Consequences of Default

For the lender:

  • Interest recognition changes β€” typically non-accrual, or under IFRS 9 stage 3, interest on the net carrying amount
  • Lifetime expected credit loss applies, sharply increasing the provision
  • Classification as non-performing, with prescribed regulatory provisioning
  • Contractual remedies become available: acceleration of the full balance, default interest where lawful, collateral enforcement, guarantor claims
  • The exposure moves to collections, workout or recovery

For the borrower:

  • Adverse credit bureau reporting, restricting future access to credit
  • Acceleration of the outstanding balance
  • Penalty charges, subject to applicable caps
  • Enforcement against pledged collateral
  • Legal action and potential judgment
  • In group lending, consequences extend to fellow members through joint liability or blocked progression

The borrower-side consequences are the reason default definitions and their application carry consumer protection weight, not merely accounting weight.

Cure and Re-Default

A defaulted exposure returns to performing status only after a probation period of consistent, on-schedule payments β€” not on receipt of a single catch-up payment. Probation exists specifically to stop a one-off payment resetting the status of a fundamentally impaired loan.

Re-default rate β€” the proportion of cured or restructured exposures that default again β€” is one of the most informative and least tracked metrics in credit risk. A high re-default rate on restructured loans indicates that restructuring is being used to postpone recognition rather than to resolve genuine capacity problems.

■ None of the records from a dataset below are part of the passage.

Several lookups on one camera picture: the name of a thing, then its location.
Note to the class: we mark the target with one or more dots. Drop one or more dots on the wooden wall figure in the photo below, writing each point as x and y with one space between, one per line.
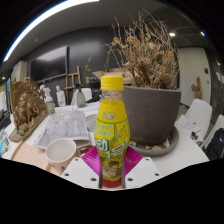
196 88

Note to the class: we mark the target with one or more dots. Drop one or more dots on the black wall screen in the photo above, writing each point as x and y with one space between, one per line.
50 63

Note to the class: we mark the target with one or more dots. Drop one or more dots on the brown cardboard box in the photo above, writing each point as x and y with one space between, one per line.
110 74

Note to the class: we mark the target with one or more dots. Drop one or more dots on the round clear glass dish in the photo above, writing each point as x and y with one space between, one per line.
91 122

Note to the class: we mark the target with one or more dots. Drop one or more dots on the white cabinet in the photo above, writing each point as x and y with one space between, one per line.
20 70

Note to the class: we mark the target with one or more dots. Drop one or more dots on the round ceiling spotlight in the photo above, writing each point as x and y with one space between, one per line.
202 33
172 34

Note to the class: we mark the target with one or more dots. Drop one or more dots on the black backpack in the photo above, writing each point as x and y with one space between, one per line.
216 145

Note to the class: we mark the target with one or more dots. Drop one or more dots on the printed newspaper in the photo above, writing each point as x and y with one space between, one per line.
65 128

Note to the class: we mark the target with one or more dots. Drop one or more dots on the white chair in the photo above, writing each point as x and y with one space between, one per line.
200 113
218 123

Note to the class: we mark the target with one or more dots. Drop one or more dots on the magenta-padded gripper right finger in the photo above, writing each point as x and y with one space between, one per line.
145 171

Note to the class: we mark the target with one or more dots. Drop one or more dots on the grey plant pot saucer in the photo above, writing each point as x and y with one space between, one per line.
166 146

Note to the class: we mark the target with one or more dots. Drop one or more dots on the bright ceiling light panel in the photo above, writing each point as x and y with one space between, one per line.
36 23

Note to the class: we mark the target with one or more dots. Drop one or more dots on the slim white plaster statue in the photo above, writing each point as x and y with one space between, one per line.
60 96

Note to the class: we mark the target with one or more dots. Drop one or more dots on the light wooden drawing board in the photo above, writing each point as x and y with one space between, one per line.
30 156

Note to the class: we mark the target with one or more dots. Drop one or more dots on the grey pot with dried plant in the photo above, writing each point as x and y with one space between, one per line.
151 113

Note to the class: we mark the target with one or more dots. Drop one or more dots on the wooden easel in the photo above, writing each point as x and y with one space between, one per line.
73 83

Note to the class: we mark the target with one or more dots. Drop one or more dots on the yellow drink bottle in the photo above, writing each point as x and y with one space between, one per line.
111 133

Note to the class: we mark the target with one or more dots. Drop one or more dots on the brown relief sculpture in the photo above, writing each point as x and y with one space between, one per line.
28 110

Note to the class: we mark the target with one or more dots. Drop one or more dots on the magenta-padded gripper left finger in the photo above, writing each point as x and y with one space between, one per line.
78 171

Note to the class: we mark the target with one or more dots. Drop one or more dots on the white plaster bust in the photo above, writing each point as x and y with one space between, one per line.
47 93

Re-ageing caution. Rescheduling resets the days-past-due counter. Where default is defined purely on days past due, restructuring can move an exposure out of default with no improvement in the borrower's position. This is why distressed restructuring is itself an unlikeliness-to-pay trigger in most well-designed frameworks.

Common Pitfalls

  • Multiple inconsistent definitions across collections, credit modelling, accounting and regulatory reporting within the same institution.
  • Not stating count versus value when quoting a default rate.
  • Period rates during growth β€” dilution makes them look better than they are.
  • No materiality threshold, so immaterial shortfalls trigger technical defaults.
  • Partial payments resetting the clock β€” where a small payment re-ages the account without addressing the arrears, the metric improves while the exposure does not.
  • Ignoring the qualitative test, treating default as a purely mechanical days-past-due calculation and missing exposures that are plainly unlikely to be repaid.
  • Failing to define the observation window in cohort analysis β€” a 6-month and a 24-month default rate on the same cohort are entirely different numbers.